(Your assignment) In the data that follows, find the line with "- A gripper"; transcribe it, every later line up to the one with "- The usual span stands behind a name", and that line as well, exactly and with no others.

(Supplied material)
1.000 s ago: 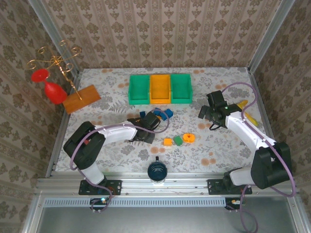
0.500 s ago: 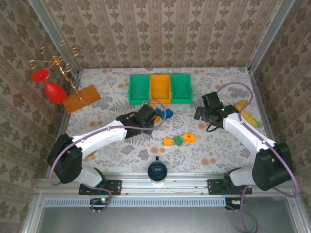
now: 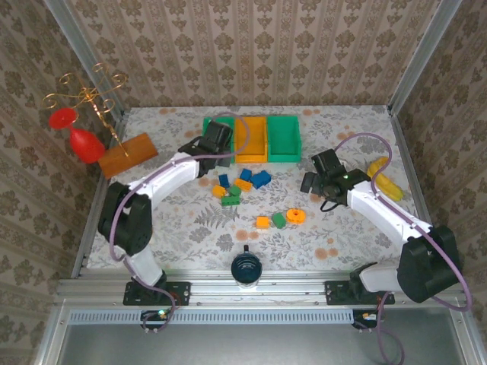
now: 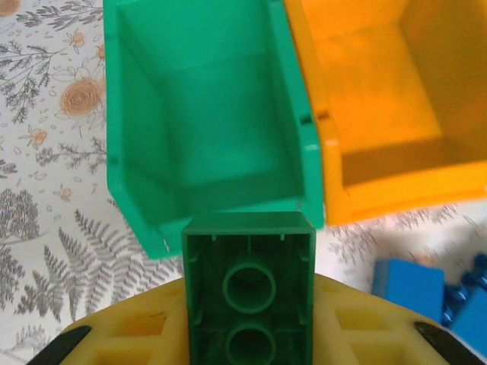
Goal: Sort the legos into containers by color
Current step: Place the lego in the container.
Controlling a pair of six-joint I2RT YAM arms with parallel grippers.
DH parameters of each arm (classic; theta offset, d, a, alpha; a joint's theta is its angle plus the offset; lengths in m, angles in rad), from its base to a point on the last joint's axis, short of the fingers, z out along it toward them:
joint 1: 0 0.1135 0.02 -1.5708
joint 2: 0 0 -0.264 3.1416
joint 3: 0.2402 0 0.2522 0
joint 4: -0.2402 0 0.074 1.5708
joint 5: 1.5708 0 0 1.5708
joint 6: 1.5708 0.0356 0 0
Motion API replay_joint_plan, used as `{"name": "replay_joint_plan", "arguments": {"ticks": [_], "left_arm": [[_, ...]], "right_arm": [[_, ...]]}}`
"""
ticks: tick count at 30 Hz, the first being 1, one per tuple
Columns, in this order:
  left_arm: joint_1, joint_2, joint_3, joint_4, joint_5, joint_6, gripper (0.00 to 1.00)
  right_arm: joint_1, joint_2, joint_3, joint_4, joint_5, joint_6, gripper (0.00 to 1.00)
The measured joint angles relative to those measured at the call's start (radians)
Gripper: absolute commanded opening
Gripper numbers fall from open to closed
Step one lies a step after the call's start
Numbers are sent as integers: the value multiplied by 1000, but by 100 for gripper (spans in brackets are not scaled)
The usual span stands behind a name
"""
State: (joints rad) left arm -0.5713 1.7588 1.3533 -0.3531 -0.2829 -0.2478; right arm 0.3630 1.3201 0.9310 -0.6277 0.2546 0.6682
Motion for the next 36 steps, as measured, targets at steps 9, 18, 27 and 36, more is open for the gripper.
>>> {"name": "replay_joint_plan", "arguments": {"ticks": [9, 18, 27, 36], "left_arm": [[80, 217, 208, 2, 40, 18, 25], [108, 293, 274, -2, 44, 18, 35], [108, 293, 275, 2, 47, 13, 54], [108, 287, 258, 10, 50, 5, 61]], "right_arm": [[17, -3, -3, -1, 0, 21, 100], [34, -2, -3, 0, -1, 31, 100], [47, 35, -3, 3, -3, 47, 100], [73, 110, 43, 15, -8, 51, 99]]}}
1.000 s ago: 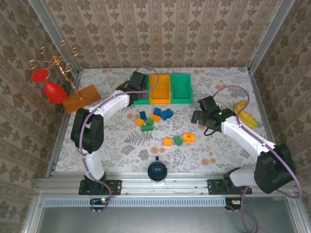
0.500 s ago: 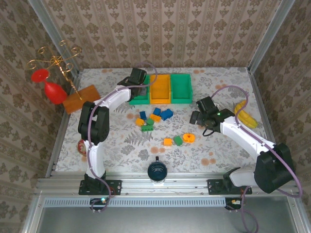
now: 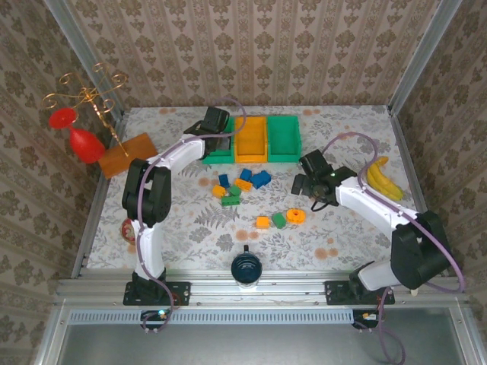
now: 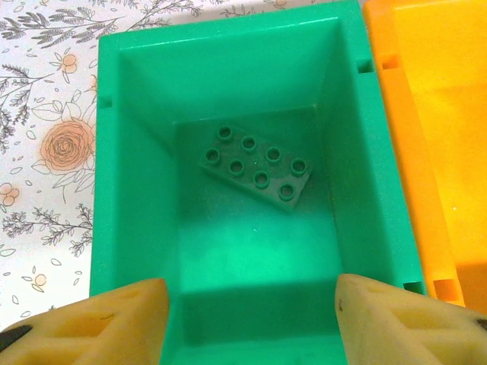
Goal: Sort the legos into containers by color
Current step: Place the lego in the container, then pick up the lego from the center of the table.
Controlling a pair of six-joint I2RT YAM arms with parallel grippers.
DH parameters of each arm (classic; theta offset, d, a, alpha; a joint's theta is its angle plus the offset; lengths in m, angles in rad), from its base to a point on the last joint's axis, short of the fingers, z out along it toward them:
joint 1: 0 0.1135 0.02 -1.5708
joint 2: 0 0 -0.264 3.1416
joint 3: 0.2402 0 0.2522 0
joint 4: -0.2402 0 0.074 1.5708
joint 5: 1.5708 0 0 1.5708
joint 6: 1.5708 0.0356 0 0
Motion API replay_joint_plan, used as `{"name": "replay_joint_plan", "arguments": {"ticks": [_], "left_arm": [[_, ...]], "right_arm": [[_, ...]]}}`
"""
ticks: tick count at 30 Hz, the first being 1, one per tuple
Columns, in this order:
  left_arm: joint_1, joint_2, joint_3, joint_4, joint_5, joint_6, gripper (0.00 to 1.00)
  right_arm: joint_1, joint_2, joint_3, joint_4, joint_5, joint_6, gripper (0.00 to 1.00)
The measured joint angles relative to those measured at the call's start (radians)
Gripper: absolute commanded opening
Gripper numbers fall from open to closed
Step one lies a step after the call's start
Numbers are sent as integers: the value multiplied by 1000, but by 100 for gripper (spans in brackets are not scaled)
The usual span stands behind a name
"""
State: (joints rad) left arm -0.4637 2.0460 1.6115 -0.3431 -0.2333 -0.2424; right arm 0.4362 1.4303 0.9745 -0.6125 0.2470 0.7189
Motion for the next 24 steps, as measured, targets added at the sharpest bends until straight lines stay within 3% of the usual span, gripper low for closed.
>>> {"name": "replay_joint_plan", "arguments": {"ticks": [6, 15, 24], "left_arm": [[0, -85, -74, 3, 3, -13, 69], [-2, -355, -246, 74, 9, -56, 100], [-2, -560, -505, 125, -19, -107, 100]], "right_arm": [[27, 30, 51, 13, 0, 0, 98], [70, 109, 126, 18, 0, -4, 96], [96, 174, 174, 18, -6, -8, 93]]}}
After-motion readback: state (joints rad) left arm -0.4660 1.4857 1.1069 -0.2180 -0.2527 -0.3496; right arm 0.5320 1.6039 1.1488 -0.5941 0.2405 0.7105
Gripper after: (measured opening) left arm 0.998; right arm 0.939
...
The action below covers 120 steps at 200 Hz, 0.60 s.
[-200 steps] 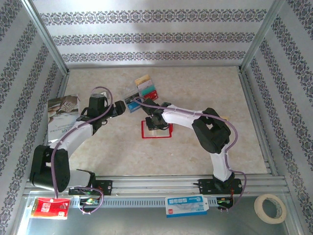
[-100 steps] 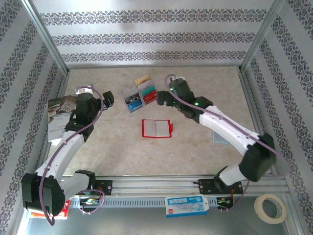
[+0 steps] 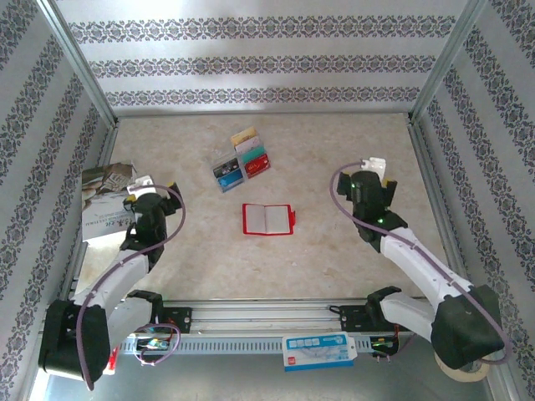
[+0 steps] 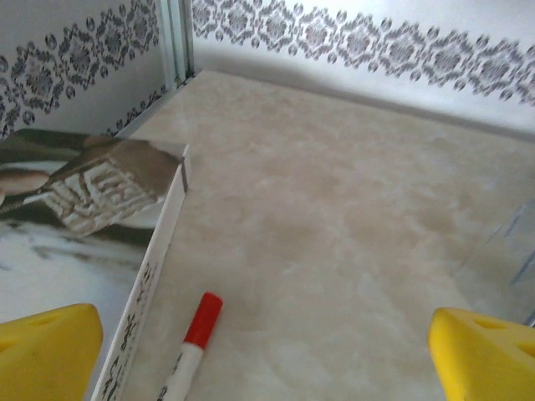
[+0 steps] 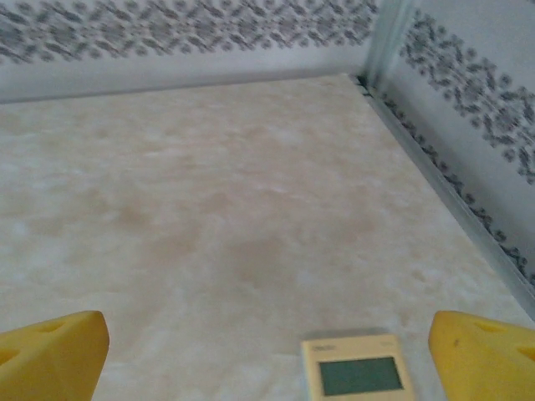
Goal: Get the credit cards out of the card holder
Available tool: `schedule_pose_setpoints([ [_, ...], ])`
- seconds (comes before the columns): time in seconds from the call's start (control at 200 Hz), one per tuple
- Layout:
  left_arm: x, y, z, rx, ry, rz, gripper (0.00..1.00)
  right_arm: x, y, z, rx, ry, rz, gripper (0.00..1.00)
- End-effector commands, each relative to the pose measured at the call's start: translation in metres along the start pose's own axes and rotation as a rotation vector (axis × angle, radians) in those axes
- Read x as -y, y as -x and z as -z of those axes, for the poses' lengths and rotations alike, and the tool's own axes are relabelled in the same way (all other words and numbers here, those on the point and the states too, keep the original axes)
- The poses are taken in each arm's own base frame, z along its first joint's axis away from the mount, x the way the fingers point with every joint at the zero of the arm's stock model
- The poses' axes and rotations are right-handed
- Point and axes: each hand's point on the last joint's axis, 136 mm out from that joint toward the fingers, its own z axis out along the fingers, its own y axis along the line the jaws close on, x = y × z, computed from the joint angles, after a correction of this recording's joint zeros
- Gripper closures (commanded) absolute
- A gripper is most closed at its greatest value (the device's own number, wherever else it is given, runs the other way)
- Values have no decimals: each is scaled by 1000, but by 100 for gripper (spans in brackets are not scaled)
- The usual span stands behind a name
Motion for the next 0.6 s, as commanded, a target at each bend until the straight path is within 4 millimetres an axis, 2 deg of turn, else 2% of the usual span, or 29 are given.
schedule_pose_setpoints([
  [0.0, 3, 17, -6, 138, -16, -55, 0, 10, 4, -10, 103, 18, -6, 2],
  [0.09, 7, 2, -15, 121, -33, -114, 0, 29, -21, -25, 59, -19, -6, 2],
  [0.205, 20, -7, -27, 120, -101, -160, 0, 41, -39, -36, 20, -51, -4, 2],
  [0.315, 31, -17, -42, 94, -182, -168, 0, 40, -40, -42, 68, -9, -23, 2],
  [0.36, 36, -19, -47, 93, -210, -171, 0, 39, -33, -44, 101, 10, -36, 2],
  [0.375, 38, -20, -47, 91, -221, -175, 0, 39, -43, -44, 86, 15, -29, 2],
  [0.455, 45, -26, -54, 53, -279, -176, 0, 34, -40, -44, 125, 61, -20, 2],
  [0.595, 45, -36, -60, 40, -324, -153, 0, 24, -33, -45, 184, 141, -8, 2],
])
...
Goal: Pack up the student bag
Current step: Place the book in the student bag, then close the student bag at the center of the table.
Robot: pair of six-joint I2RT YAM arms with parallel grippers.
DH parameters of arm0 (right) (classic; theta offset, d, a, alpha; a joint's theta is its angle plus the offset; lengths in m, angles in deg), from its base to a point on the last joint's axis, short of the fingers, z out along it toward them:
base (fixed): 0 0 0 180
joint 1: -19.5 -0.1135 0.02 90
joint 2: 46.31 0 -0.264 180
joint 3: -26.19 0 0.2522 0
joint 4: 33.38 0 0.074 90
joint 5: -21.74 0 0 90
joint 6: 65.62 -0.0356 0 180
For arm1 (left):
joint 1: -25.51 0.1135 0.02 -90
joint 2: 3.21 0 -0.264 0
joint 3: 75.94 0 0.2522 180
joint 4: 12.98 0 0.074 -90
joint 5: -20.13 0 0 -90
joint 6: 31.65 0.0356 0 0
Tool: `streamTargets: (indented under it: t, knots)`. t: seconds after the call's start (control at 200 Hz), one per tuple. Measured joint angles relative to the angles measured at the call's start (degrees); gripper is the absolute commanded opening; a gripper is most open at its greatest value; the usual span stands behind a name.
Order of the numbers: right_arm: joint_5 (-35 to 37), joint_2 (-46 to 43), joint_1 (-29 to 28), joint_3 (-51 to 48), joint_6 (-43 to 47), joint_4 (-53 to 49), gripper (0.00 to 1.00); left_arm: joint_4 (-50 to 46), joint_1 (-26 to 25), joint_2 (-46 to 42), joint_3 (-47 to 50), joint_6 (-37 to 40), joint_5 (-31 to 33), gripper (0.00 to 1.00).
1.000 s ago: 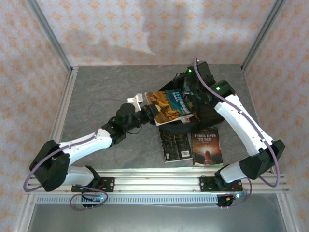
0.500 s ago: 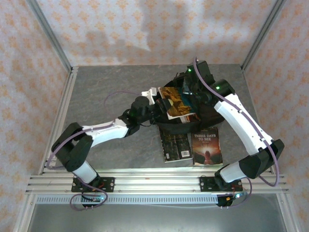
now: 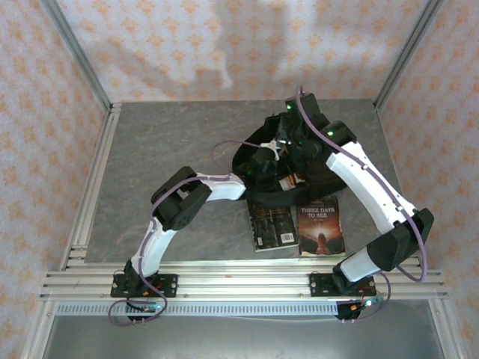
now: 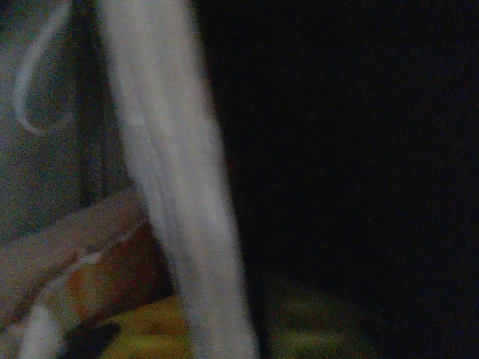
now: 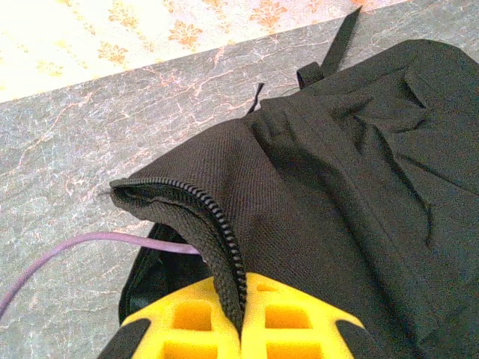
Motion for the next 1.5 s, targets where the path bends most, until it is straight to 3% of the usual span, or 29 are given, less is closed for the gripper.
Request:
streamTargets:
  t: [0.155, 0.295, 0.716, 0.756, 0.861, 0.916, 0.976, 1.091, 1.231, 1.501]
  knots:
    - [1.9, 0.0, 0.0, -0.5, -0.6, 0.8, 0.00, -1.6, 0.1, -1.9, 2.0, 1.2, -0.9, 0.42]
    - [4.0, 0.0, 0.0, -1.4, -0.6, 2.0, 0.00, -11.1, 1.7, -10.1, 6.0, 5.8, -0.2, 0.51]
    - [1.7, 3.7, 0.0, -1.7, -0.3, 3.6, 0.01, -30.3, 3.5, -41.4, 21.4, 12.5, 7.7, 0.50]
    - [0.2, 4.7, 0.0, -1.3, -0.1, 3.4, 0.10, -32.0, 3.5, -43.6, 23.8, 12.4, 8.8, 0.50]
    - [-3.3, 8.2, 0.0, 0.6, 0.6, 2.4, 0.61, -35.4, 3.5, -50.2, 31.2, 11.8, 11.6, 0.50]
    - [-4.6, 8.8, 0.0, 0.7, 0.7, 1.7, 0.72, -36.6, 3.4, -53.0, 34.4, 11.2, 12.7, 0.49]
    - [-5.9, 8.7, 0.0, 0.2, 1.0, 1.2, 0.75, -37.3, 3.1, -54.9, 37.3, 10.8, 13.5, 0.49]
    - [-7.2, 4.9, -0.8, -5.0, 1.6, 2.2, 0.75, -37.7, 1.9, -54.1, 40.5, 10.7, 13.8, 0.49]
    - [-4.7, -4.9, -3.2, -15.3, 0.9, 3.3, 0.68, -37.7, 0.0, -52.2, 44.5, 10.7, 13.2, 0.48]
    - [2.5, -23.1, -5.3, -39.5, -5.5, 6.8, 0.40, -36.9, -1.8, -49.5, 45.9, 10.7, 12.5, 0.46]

(Written answer)
- A gripper is most closed at its greatest value (the device's own number, wherever else it is given, runs the other way)
- Values have no decimals: each is scaled by 1000, but by 100 for gripper (spans in brackets are not scaled)
- The usual span stands behind a name

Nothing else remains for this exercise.